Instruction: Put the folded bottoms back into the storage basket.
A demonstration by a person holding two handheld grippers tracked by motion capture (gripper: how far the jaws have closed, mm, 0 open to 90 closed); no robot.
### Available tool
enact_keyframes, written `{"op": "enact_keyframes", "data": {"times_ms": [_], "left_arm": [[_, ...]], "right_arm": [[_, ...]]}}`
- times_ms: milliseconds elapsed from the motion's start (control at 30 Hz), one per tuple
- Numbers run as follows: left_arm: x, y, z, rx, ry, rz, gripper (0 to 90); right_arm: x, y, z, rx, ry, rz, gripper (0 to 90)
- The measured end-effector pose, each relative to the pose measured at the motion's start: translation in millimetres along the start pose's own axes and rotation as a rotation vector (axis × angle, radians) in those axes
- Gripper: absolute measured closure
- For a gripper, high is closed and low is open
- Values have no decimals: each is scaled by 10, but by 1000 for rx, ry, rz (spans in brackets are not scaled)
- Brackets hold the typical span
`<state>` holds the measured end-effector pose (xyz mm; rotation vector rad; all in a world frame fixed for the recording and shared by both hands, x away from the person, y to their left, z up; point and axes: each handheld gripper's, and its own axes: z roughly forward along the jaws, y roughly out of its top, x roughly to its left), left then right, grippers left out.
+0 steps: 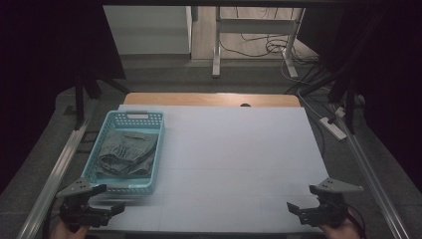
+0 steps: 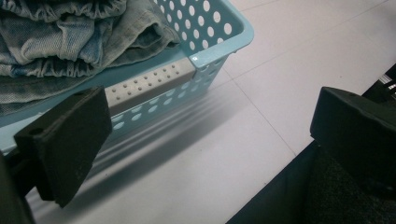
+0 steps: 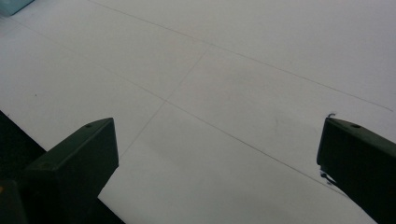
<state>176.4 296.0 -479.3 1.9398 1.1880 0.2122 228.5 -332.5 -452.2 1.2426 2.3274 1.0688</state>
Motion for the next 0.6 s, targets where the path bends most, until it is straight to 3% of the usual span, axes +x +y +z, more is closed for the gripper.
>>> {"op": "enact_keyframes", "data": {"times_ms": [600], "left_arm": [[18,7,16,14,-8,-15,1]], "right_arm": [[2,-116,-57,42,-40,-8,0]]}}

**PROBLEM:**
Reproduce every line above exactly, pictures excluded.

**WRITTEN SOLUTION:**
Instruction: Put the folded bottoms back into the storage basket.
A demonstration by a person holding two handheld grippers tracked by motion capture (gripper: how far the jaws have closed, mm, 0 open to 90 closed); no robot.
### Available tool
enact_keyframes, written `{"op": "enact_keyframes", "data": {"times_ms": [_], "left_arm": [[_, ...]], "right_arm": [[_, ...]]}}`
- times_ms: milliseconds elapsed from the motion's start (control at 30 Hz), one per tuple
- Numbers run as follows: left_arm: x, y, z, rx, ry, rz, gripper (0 to 90); right_arm: x, y, z, rx, ry, rz, gripper (0 to 90)
- The measured end-effector pose, each relative to the pose measured at the motion's start: translation in millimetres along the start pose's own axes and rotation as a rotation vector (axis × angle, radians) in those axes
- Gripper: absolute measured closure
- For a gripper, high is closed and low is open
- Values have no decimals: each is scaled by 10, but by 1000 for rx, ry, rz (spans in brackets are not scaled)
- Brackets hold the typical span
`<state>` holds the measured end-effector pose (xyz mm; rotation vector rad; all in a world frame fixed for the recording and shared by both hands, x away from the person, y to their left, z up; point and axes: each handheld gripper's, and its own axes: z roughly forward along the jaws, y roughly out of its top, x roughly to its left), left then right, grippers left out.
+0 steps: 
+0 steps: 
+0 steps: 
<state>176.4 296.0 -479.3 1.9398 1.1880 0.2122 228.5 -332.5 -452.2 1.2426 2.3274 1.0688</state>
Motion for the next 0.6 s, targets where the path bends most, until it is straight to 3% of the usual span, axes +x +y +z, more is closed for the gripper.
>>> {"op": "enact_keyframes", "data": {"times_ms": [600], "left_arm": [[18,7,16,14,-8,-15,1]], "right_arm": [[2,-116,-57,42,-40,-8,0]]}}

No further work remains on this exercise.